**GOAL OF THE EXERCISE:**
Set every line of the data down again exactly, and keep the pictures out.
★ ★ ★
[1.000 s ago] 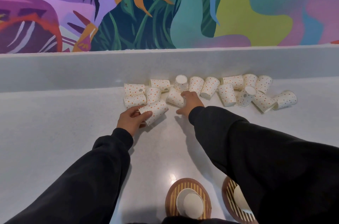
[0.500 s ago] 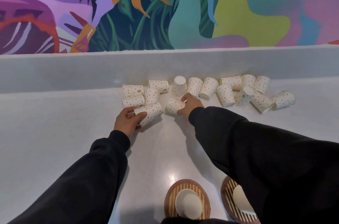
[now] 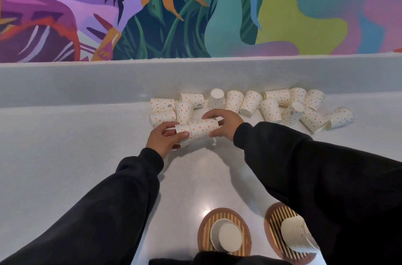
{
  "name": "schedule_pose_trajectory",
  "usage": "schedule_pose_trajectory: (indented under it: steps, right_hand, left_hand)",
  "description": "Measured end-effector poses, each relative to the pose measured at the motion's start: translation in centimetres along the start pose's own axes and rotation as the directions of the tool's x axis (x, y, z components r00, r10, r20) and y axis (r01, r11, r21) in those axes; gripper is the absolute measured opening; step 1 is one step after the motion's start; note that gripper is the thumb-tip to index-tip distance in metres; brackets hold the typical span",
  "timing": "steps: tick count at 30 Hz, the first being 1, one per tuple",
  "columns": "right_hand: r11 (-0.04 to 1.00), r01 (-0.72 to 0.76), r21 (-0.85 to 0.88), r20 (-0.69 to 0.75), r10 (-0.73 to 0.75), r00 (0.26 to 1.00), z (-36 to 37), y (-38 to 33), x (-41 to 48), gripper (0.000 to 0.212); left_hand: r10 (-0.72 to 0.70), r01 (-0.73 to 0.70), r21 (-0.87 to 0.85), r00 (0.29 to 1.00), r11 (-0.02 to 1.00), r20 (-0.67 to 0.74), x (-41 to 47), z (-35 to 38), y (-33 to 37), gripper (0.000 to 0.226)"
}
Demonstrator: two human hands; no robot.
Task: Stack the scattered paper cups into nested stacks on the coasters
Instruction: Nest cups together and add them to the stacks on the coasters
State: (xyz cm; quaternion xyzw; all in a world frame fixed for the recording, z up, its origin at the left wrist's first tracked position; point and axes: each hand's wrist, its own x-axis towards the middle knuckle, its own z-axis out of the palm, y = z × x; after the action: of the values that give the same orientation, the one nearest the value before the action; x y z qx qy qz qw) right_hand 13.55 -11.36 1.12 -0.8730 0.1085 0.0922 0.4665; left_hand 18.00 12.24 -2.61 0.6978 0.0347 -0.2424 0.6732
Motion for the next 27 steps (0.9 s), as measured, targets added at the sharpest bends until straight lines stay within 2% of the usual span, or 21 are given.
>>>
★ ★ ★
**EXERCISE OUTPUT:**
[1.000 s ago] 
[0.500 s ago] 
[now] 
{
  "name": "schedule_pose_trajectory",
  "usage": "schedule_pose_trajectory: (indented under it: steps, right_hand, left_hand)",
  "description": "Measured end-effector poses, each relative to the pose measured at the motion's start: translation in centimetres along the start pose's own axes and rotation as the directions of the tool's x axis (x, y, z components r00, r10, r20) and y axis (r01, r11, r21) in those axes; gripper is the absolute measured opening; step 1 is one step after the motion's start; note that gripper is the thumb-tip to index-tip distance in metres; brackets hold the typical span",
  "timing": "steps: tick count at 30 Hz, the first being 1, one per tuple",
  "columns": "right_hand: r11 (-0.04 to 1.00), r01 (-0.72 to 0.76), r21 (-0.85 to 0.88), r20 (-0.69 to 0.75), r10 (-0.73 to 0.75), r00 (0.26 to 1.00), z (-36 to 37), y (-38 to 33), x (-41 to 48), gripper (0.000 to 0.212); left_hand: r10 (-0.72 to 0.70), r01 (-0.73 to 0.70), r21 (-0.87 to 0.85), r00 (0.29 to 1.00), r11 (-0.02 to 1.00), r20 (-0.67 to 0.74), x (-41 to 47), z (-35 to 38), y (-33 to 37), gripper (0.000 to 0.226)"
}
Demonstrator: two human hands; no robot.
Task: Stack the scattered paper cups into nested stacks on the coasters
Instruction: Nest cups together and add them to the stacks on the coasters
State: (xyz cm; quaternion xyzw; all in a world frame fixed for the recording, z up, its origin at the left wrist's first tracked position; point and axes: each hand's wrist, its own x-axis towards the middle knuckle, its own z-axis out of the palm, y = z × x; after the action: of the values that give the same orientation, the one nearest the value before the action; x y z qx qy qz qw) right_hand 13.55 -11.36 1.12 -0.8730 0.1085 0.0922 0.4665; left_hand 18.00 12.24 -2.61 0.6978 0.0347 -0.2424 0.6732
Motion for the next 27 steps (0.9 s), as measured, targets added at the sharpest bends until straight lines stay within 2% of the usual span, or 21 are given.
>>>

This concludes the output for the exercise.